### Activity
Write out, without any change, the lines in the material below that run from the line with "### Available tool" through the line with "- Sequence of", both included.

↓↓↓

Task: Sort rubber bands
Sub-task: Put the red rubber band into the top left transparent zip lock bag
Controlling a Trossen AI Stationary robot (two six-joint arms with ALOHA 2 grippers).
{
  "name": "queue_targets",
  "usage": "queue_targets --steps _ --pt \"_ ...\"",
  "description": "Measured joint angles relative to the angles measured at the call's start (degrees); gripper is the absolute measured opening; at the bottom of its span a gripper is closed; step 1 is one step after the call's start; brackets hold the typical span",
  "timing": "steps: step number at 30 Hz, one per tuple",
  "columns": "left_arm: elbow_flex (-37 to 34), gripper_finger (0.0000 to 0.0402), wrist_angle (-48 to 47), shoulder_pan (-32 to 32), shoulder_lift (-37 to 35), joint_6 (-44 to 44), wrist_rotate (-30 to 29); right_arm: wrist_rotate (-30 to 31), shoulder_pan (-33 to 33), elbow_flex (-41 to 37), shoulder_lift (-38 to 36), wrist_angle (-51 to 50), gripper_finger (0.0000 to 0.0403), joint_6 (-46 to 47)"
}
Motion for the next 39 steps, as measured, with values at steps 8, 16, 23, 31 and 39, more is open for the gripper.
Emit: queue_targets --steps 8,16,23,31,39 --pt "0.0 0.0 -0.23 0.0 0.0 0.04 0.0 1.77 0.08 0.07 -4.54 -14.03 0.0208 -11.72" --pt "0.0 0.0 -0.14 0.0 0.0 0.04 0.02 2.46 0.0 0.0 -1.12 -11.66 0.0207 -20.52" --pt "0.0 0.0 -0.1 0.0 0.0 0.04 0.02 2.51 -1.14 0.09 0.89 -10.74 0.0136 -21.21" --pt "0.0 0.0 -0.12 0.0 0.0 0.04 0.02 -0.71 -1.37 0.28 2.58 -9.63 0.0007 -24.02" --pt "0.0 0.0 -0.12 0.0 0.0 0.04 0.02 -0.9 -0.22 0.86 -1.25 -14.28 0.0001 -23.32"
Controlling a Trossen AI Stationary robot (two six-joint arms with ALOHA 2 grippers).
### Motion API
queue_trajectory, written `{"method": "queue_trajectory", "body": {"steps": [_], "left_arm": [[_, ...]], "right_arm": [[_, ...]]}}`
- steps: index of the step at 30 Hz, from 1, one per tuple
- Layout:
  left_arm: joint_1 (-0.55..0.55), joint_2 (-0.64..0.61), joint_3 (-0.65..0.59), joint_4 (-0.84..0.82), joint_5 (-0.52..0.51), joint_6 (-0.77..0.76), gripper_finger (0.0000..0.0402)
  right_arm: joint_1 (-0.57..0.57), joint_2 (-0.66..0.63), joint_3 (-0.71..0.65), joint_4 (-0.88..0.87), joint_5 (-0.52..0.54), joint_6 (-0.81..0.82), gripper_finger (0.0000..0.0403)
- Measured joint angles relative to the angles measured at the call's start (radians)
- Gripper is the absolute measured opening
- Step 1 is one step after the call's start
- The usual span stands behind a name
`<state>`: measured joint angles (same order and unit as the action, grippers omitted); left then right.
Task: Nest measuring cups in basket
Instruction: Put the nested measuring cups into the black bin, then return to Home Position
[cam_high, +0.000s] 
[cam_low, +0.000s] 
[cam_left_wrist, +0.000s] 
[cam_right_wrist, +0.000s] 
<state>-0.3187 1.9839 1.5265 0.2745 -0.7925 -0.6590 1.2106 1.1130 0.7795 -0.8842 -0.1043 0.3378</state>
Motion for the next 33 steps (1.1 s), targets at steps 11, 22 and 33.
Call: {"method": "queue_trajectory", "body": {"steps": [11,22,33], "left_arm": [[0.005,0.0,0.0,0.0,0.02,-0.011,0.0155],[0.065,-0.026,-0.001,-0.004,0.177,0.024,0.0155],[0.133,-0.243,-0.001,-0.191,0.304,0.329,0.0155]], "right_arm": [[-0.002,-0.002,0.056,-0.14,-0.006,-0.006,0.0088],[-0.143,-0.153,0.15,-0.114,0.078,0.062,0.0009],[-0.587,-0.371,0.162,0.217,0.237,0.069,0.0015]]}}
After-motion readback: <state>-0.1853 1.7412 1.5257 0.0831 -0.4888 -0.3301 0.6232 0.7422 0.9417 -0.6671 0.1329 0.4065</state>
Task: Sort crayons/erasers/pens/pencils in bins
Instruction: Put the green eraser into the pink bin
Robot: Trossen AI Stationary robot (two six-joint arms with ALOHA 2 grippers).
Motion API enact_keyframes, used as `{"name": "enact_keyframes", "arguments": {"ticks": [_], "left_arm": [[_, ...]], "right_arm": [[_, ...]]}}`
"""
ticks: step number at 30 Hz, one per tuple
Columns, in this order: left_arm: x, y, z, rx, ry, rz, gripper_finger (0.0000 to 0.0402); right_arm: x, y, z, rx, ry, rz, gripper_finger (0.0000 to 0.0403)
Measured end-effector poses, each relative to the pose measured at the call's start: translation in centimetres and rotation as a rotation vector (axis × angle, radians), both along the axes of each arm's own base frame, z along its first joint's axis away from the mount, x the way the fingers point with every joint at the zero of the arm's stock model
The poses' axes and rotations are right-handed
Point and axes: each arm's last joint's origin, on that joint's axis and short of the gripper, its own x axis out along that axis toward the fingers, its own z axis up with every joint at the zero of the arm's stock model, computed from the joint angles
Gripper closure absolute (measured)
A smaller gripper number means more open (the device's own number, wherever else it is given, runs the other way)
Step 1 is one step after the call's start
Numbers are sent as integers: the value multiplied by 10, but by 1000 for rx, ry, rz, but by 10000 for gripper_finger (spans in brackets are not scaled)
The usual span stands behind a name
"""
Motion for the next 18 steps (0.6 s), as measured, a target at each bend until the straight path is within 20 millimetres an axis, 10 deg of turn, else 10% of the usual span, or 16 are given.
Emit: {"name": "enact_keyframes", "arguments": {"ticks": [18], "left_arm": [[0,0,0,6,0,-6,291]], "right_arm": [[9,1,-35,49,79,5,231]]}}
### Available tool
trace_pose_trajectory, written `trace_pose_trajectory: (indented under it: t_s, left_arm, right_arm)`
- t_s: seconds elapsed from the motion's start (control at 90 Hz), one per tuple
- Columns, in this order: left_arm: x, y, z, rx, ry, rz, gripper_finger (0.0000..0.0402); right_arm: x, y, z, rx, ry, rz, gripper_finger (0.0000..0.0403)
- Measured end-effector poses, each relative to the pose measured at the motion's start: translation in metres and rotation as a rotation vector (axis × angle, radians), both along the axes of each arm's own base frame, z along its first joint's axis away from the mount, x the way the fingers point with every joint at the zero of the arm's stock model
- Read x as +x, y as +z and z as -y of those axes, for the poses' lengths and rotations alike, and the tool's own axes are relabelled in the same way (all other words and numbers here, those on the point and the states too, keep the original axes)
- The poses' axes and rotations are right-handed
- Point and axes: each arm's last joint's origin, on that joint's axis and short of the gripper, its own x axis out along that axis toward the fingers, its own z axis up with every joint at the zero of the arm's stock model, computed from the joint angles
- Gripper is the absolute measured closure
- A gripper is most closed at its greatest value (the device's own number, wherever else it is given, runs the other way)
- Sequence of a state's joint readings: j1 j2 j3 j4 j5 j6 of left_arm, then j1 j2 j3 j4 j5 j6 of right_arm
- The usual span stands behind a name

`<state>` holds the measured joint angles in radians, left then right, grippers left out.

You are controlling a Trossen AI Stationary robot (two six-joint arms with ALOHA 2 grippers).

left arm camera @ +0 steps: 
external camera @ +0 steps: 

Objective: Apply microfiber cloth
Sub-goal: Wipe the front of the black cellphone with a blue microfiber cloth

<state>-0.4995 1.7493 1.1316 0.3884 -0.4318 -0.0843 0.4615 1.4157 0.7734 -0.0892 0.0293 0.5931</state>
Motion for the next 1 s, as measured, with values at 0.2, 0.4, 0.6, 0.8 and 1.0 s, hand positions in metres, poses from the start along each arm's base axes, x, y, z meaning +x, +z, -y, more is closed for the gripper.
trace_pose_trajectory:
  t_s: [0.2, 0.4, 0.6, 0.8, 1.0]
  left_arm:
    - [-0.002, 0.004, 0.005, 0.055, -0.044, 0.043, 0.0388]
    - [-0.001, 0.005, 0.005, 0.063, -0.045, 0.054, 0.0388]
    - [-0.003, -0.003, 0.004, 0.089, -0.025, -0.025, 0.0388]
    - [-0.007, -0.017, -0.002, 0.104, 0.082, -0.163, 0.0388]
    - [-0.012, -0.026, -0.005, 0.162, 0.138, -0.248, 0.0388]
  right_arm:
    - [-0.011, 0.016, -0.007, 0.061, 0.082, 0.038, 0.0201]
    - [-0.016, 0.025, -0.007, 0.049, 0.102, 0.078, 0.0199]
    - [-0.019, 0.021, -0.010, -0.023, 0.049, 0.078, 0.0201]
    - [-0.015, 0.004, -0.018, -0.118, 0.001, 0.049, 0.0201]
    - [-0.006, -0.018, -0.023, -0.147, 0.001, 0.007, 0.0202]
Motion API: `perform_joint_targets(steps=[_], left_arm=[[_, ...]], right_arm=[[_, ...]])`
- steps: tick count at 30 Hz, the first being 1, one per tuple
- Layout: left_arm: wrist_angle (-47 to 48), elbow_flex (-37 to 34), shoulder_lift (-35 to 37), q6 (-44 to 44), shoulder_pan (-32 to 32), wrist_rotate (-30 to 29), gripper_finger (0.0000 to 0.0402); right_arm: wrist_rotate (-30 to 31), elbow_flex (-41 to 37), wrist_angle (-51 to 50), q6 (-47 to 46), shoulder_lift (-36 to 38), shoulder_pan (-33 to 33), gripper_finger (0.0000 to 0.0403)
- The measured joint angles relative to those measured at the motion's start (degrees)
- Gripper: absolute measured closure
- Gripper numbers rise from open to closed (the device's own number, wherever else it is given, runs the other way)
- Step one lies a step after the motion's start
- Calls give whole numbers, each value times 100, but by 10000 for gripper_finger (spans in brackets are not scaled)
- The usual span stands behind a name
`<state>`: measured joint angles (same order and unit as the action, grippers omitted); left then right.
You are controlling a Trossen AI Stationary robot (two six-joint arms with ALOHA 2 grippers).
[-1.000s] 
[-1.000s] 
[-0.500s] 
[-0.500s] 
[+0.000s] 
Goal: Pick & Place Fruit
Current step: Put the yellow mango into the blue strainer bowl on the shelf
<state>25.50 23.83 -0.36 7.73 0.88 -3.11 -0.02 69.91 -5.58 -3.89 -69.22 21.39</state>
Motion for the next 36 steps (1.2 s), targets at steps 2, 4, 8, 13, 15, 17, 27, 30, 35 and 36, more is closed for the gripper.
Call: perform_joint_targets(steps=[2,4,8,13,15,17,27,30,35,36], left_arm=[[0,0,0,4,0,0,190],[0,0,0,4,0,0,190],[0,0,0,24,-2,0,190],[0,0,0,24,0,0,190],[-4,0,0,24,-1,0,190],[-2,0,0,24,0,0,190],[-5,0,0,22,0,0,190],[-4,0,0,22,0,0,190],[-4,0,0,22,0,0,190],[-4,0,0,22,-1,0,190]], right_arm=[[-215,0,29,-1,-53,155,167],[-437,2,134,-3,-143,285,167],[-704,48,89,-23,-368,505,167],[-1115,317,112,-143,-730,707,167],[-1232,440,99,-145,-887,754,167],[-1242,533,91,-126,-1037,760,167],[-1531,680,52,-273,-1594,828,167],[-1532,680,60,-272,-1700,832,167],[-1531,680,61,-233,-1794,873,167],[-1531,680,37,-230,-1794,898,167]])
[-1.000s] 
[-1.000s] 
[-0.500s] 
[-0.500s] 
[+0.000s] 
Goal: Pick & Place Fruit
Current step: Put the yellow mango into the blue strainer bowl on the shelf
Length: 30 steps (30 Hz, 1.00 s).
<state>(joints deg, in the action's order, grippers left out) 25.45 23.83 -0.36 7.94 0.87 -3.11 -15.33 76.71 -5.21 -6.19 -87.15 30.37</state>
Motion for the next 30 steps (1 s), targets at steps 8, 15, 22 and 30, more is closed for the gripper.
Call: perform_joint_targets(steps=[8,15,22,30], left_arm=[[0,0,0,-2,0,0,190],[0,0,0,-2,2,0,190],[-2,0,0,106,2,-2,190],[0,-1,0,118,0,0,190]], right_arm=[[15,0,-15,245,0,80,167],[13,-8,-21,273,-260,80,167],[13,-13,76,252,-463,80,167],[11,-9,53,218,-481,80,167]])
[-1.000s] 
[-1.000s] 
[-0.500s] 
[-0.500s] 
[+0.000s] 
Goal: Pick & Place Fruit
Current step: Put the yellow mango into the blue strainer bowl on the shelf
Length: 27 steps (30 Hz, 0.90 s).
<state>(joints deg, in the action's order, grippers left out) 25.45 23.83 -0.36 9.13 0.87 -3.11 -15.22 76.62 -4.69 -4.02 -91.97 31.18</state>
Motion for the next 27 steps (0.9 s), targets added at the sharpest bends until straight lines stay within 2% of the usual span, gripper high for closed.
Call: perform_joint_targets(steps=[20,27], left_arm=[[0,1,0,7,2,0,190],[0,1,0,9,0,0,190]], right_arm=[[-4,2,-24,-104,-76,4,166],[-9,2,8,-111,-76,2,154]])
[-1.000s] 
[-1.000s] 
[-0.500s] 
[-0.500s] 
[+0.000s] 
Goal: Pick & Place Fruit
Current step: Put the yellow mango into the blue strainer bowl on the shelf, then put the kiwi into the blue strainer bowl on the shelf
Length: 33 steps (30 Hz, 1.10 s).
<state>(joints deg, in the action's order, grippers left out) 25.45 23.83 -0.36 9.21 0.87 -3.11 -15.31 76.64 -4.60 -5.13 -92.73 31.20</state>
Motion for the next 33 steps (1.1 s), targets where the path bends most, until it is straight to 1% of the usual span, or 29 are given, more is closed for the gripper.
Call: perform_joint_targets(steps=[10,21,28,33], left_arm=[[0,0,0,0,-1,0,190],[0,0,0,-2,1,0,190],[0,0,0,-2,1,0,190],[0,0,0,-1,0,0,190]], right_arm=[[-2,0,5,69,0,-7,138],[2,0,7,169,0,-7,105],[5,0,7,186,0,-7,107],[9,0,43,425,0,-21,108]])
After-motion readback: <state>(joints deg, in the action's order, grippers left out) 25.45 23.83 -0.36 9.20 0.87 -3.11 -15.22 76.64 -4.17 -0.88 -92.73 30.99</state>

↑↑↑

### Output
### Available tool
trace_pose_trajectory, written `trace_pose_trajectory: (indented under it: t_s, left_arm, right_arm)`
- t_s: seconds elapsed from the motion's start (control at 90 Hz), one per tuple
- Columns, in this order: left_arm: x, y, z, rx, ry, rz, gripper_finger (0.0000..0.0402); right_arm: x, y, z, rx, ry, rz, gripper_finger (0.0000..0.0403)
- Measured end-effector poses, each relative to the pose measured at the motion's start: translation in metres and rotation as a rotation vector (axis × angle, radians), both along the axes of each arm's own base frame, z along its first joint's axis away from the mount, x the way the fingers point with every joint at the zero of the arm's stock model
- Read x as +x, y as +z and z as -y of those axes, for the poses' lengths and rotations alike, and the tool's own axes are relabelled in the same way (all other words and numbers here, those on the point and the states too, keep the original axes)
- The poses' axes and rotations are right-handed
- Point and axes: each arm's last joint's origin, on that joint's axis and short of the gripper, its own x axis out along that axis toward the fingers, its own z axis up with every joint at the zero of the arm's stock model, computed from the joint angles
- Gripper is the absolute measured closure
- A gripper is most closed at its greatest value (the device's own number, wherever else it is given, runs the other way)
- Sequence of a state's joint readings: j1 j2 j3 j4 j5 j6 of left_arm, then j1 j2 j3 j4 j5 j6 of right_arm

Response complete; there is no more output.